Add 2 ml of each of the standard solution and the test solution into a test tube, add 0.9 ml of polymethylpentene and 0.9 ml of 0.3 M NaOH, and mix. After mixing, the reaction was carried out in a water bath at 70 ° C for 30 minutes, and then neutralized by the addition of 0.9 ml of 0.3 M HCl. Then, 2 ml of chloroform was added thereto, and the mixture was separated from the water layer. The extraction was carried out three times in total, and the extracted water layer was used for the analysis. The result is shown in FIG. Also, the calibration curve was confirmed by using the internal standard material, and the average value was calculated by repeating the experiment six times.

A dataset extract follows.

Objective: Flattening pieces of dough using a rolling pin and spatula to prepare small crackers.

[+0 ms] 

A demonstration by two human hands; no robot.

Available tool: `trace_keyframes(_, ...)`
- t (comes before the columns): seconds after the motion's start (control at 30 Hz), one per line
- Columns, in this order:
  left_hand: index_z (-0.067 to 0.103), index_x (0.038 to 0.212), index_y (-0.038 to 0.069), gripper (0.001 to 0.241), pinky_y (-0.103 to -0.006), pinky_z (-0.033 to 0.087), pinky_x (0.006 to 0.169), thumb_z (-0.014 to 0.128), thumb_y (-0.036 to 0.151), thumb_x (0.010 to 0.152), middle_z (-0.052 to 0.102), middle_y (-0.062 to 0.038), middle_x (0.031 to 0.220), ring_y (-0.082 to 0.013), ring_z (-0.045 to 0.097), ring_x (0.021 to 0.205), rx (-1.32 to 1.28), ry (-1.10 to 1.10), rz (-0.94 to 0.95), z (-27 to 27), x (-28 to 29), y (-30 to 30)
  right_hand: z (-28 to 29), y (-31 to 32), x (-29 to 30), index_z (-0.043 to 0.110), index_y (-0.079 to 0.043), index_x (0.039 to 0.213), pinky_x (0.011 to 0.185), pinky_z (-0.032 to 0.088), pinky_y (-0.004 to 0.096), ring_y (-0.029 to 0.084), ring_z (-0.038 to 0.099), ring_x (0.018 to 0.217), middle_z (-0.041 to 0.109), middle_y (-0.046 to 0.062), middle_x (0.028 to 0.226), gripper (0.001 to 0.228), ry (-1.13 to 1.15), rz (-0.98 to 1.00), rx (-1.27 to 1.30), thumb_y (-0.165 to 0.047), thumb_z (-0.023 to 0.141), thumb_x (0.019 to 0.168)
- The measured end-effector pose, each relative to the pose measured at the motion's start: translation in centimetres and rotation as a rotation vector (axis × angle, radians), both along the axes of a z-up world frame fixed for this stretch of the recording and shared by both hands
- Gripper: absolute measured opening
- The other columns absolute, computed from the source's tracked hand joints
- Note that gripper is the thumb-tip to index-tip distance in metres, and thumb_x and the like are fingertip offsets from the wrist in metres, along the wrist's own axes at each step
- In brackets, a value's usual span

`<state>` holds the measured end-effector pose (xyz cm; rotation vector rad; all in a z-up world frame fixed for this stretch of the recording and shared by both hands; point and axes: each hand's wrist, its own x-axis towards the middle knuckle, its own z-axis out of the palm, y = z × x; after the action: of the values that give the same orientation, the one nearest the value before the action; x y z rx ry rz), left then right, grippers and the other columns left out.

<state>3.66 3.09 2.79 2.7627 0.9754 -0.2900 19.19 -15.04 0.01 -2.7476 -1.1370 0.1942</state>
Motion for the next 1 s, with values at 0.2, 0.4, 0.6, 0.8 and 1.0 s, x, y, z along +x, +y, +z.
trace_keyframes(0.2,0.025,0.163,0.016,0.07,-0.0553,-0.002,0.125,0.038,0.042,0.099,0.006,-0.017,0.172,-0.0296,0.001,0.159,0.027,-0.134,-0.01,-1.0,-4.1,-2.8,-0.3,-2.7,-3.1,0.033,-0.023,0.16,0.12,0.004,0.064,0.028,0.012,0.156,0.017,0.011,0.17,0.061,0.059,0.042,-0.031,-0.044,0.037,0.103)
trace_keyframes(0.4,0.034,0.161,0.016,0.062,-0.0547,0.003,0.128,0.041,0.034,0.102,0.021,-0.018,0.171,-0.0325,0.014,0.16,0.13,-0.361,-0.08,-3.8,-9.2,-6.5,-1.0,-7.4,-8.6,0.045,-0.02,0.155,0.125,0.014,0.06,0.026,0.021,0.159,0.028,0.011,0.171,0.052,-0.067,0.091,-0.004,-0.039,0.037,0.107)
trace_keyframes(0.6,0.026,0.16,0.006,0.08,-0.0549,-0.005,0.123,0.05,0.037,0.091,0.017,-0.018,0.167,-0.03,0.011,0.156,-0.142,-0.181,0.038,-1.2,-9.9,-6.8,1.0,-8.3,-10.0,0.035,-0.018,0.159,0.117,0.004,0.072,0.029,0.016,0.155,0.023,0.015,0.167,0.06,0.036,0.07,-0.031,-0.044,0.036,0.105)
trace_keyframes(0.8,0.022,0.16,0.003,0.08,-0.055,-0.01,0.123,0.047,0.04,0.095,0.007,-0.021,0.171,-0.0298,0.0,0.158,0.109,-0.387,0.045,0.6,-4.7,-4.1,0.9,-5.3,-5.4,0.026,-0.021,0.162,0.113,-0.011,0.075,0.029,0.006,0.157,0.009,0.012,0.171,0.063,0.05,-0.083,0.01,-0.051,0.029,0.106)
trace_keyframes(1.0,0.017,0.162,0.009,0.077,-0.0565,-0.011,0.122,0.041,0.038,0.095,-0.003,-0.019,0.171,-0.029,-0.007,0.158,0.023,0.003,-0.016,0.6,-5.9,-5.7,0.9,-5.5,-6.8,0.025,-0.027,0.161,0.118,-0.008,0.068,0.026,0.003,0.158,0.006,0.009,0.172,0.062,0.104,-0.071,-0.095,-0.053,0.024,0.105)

As can be seen from FIG. 4 (a), it was confirmed that the galactose peak and 25.46 minutes of arabinose peak were detected at 22.94 min, and the results are shown in FIG. 4 (b) The average contents of these components were 16. 874 mg / g and 12.425 mg / g, respectively.

Example 3. Chemical properties of active ingredients

To confirm the chemical properties of the active ingredients, 6 fractions (G-1 to G-6) were subjected to Sephacryl S-500 HR chromatography to obtain ginseng polysaccharide extracts and DEAE Sephadex A-25 gromat 7 fractions (G1-1 to G1-7) were obtained. Table 1 shows the ginseng polysaccharide (hereinafter, referred to as 'Y-75' in the analysis result) extracted and prepared and the constituent sugars of G-1 and G1-1 having high sugar content in the above fractions.

Glucose Galactose Arabinose Etc Y-75 78.7 16.0 2.0 3.3 G-1 84.2 11.7 2.2 1.9 G1-1 91.7 5.8 0.6 1.9

3.1 Lymphocyte proliferative ability

Lymphocytes isolated from the blood were cultured with ConA (concanavalin A, Sigma) or a sample. The degree of proliferation of lymphocytes was measured by the ³ H-thymidine (TdR) uptake method on the second day after the incubation, as shown in Table 2.

As shown in Table 2, spleen cells (hereinafter, referred to as 'SC') were assayed by varying the content of humic acid. As a result, the splenic cells of the mice proliferated greatly and the G1-1 The fraction is relatively high in lymphocyte proliferation.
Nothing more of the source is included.